Blagojevich aide owed IRS $21,548 when hired
SPRINGFIELD | Lien was lifted after she became deputy governor last year
SPRINGFIELD -- One of Gov. Blagojevich's highest-ranking aides faced a sizable tax problem when he hired her in 2003 -- and when he promoted her almost four years later.
Deputy Gov. Louanner Peters had a federal tax lien for $21,548 placed against her by the Internal Revenue Service in July 2002, according to records in the District of Columbia's recorder of deeds office.
The lien was lifted by the IRS in March 2007, four months after Blagojevich promoted Peters to be one of two deputy governors in his administration.
Peters, who now makes $135,199 annually, did not return a phone call, and the governor's office declined to outline the specific circumstances behind Peters' multi-year federal tax debt.
"When Ms. Peters joined our administration in 2003, she was in the process of repaying taxes owed from previous years when she worked on a contractual basis," Blagojevich spokeswoman Abby Ottenhoff said in an e-mail. "She properly disclosed it in the interview process, and the debt has been paid in full."
Ottenhoff did not respond to a query seeking Peters' state employment application or any other document in which Peters might have disclosed the matter.

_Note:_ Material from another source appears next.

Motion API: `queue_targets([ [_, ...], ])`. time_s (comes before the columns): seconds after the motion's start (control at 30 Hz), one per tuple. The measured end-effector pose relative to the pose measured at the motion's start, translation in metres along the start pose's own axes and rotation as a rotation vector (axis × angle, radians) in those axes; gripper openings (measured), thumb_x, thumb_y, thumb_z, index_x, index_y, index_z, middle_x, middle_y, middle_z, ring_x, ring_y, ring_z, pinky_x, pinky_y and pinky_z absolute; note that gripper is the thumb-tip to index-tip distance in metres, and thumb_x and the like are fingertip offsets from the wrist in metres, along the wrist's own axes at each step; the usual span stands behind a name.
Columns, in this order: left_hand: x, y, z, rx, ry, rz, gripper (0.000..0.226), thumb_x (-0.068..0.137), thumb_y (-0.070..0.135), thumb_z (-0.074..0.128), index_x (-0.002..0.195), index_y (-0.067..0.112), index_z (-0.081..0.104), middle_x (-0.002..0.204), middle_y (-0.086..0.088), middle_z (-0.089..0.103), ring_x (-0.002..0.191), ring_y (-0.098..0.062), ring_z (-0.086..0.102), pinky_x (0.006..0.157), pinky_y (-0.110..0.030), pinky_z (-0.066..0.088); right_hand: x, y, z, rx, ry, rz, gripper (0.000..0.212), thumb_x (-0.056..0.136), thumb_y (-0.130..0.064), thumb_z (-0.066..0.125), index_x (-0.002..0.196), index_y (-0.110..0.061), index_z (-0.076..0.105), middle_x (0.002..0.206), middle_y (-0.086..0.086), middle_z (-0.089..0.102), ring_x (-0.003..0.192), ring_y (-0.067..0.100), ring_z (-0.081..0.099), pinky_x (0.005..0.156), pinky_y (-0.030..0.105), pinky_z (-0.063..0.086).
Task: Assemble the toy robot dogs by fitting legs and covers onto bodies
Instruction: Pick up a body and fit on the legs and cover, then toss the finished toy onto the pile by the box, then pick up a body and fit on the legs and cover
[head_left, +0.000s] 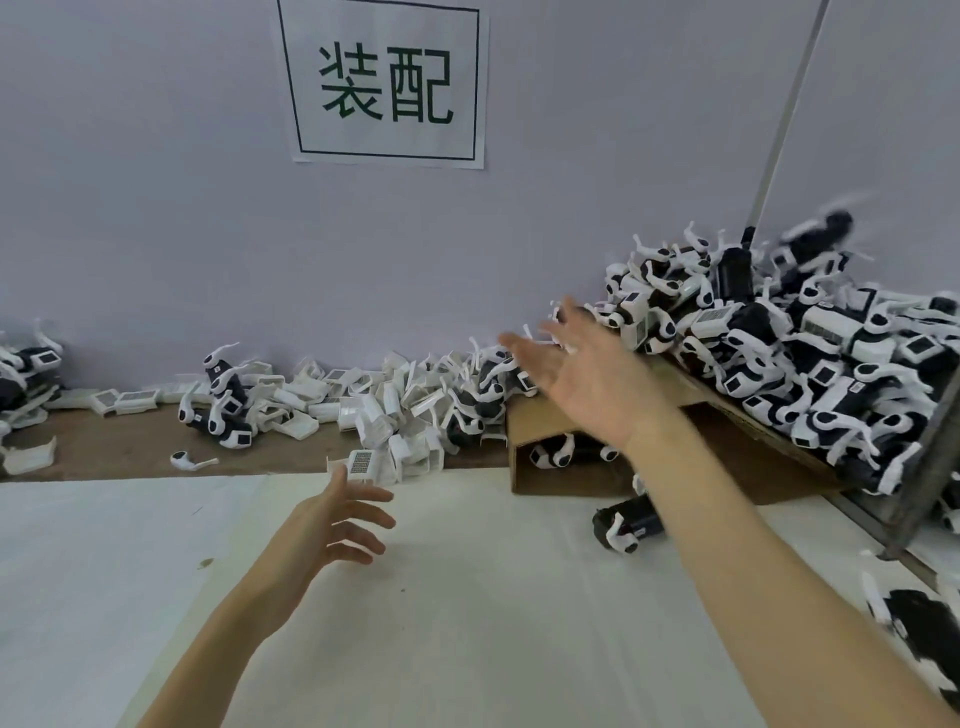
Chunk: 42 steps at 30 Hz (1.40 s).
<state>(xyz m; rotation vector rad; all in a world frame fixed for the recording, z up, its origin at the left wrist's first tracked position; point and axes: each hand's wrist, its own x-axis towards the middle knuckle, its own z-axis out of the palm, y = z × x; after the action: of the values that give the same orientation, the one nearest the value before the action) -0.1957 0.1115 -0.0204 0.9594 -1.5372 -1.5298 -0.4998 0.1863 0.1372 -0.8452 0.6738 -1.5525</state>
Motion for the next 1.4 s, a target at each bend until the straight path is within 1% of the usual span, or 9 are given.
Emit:
queue_targets([
  [0.23, -0.006, 0.001, 0.007, 0.167, 0.07, 0.005, 0.057, 0.108, 0.057, 0.043, 0.102, 0.016, 0.083, 0.099, -0.01, 0.08, 0.081, -0.029, 0.075, 0.078, -0.038, 0.059, -0.035, 0.162, -0.004, -0.019, 0.1, 0.357, 0.041, 0.103, -0.029, 0.062, 0.131, 0.0, 0.067, 0.114, 0.017, 0.074, 0.099, 0.028, 0.073, 0.091, 0.036, 0.059],
  [0.4, -0.007, -0.003, 0.011, 0.46, 0.279, 0.081, 0.038, 0.112, 0.042, 0.049, 0.096, 0.021, 0.076, 0.085, 0.004, 0.077, 0.074, -0.016, 0.07, 0.074, -0.034, 0.058, -0.038, 0.195, 0.005, 0.093, 0.132, 0.4, 0.039, 0.102, -0.026, 0.061, 0.129, 0.0, 0.07, 0.103, 0.016, 0.073, 0.09, 0.027, 0.072, 0.087, 0.036, 0.056],
  [0.6, 0.014, 0.01, -0.045, 0.868, 0.686, 0.114, 0.023, 0.108, 0.031, 0.054, 0.108, 0.014, 0.07, 0.114, -0.004, 0.067, 0.108, -0.026, 0.061, 0.089, -0.039, 0.048, -0.036, 0.2, 0.001, 0.21, 0.047, 0.407, 0.041, 0.094, -0.03, 0.062, 0.119, -0.001, 0.077, 0.094, 0.013, 0.069, 0.08, 0.025, 0.069, 0.071, 0.033, 0.063],
  [0.77, -0.008, 0.033, -0.152, 1.772, 0.699, -0.502, 0.047, 0.108, 0.038, 0.048, 0.146, 0.011, 0.05, 0.151, -0.016, 0.043, 0.144, -0.04, 0.037, 0.111, -0.066, 0.04, -0.035, 0.201, 0.003, 0.154, 0.031, 0.405, 0.041, 0.093, -0.032, 0.062, 0.118, -0.004, 0.077, 0.096, 0.012, 0.069, 0.082, 0.024, 0.067, 0.08, 0.034, 0.057],
  [0.87, -0.031, 0.038, -0.195, 1.836, 0.807, -0.9, 0.068, 0.109, 0.053, 0.04, 0.159, 0.007, 0.034, 0.162, -0.026, 0.03, 0.15, -0.054, 0.027, 0.107, -0.08, 0.037, -0.033, 0.2, 0.001, 0.14, 0.048, 0.385, 0.042, 0.091, -0.032, 0.064, 0.119, -0.003, 0.076, 0.096, 0.012, 0.067, 0.081, 0.025, 0.065, 0.084, 0.037, 0.049],
  [0.97, -0.041, 0.034, -0.206, 1.765, 0.821, -1.024, 0.065, 0.11, 0.044, 0.041, 0.161, 0.006, 0.031, 0.164, -0.031, 0.023, 0.141, -0.062, 0.035, 0.094, -0.069, 0.054, -0.033, 0.201, -0.001, 0.123, 0.055, 0.372, 0.042, 0.09, -0.032, 0.065, 0.118, -0.003, 0.077, 0.095, 0.011, 0.067, 0.079, 0.024, 0.064, 0.083, 0.038, 0.048],
  [1.13, -0.048, 0.027, -0.208, 1.901, 0.716, -0.842, 0.044, 0.108, 0.014, 0.051, 0.15, 0.003, 0.05, 0.147, -0.029, 0.04, 0.118, -0.045, 0.056, 0.073, -0.043, 0.066, -0.036, 0.202, 0.003, 0.086, 0.047, 0.383, 0.041, 0.09, -0.031, 0.065, 0.117, -0.003, 0.078, 0.094, 0.012, 0.067, 0.078, 0.024, 0.064, 0.081, 0.038, 0.047],
  [1.27, -0.043, 0.023, -0.21, 1.97, 0.645, -0.573, 0.04, 0.105, 0.005, 0.055, 0.145, 0.012, 0.059, 0.145, -0.018, 0.046, 0.126, -0.037, 0.054, 0.092, -0.038, 0.062, -0.037, 0.201, 0.005, 0.078, 0.052, 0.379, 0.04, 0.091, -0.03, 0.064, 0.117, -0.003, 0.078, 0.094, 0.012, 0.067, 0.077, 0.024, 0.064, 0.079, 0.037, 0.048],
  [1.4, -0.024, 0.02, -0.197, 1.883, 0.484, -0.169, 0.038, 0.107, 0.012, 0.051, 0.144, 0.017, 0.057, 0.146, -0.008, 0.046, 0.126, -0.03, 0.052, 0.088, -0.038, 0.059, -0.038, 0.195, 0.007, 0.073, 0.087, 0.373, 0.04, 0.091, -0.03, 0.065, 0.117, -0.003, 0.077, 0.093, 0.012, 0.067, 0.077, 0.023, 0.063, 0.078, 0.036, 0.048],
])
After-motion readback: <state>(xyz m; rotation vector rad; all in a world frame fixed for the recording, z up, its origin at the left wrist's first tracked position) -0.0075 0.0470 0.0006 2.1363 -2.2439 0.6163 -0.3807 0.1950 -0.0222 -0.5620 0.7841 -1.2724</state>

Before Blagojevich hired Peters as a $120,000-a-year deputy chief of staff for social services, she had been his deputy campaign manager. Previously, she had served as chief of staff for former U.S. Rep. Gus Savage (D-Ill.) and did campaign work for former Washington, D.C., mayors Marion Barry and Anthony Williams.
In the mid-1990s, Peters chaired the Washington Convention Authority in Washington, D.C. But she faced criticism in a government audit for allegedly misusing the agency's credit card to buy personal items, for which she later reimbursed the authority, according to published reports.
"Someone making nearly $140,000 a year certainly has the means and ability to pay their obligations. Most families in this state get by with a lot less. But here's the deputy governor of the state of Illinois, and it's obviously an afterthought," said Rep. Jack Franks (D-Woodstock).
"This doesn't surprise us, and that's what the tragedy is," said Rep. Robert Pritchard (R-Hinckley). "It's a continued pattern the governor has followed. Yes, this is concerning. And yes, in a normal administration, it would require the person to resign. But not in this administration."
Last year, the governor drew fire for his 2003 hiring of Steven Guerra, a $120,000-a-year deputy chief of staff who served nearly two years in federal prison in the 1980s for refusing to testify before a federal grand jury investigating bombings by Puerto Rican separatists in New York and Chicago.
Guerra, who remains on the job, has a $33,954 federal tax lien he did not know about until a Chicago Sun-Times report last September.
Earlier in 2007, the governor hired former Rep. Calvin Giles (D-Chicago) for an $84,996-a-year state transportation administrative post, despite Giles owing more than $80,000 in state election fines -- a debt he still hasn't paid.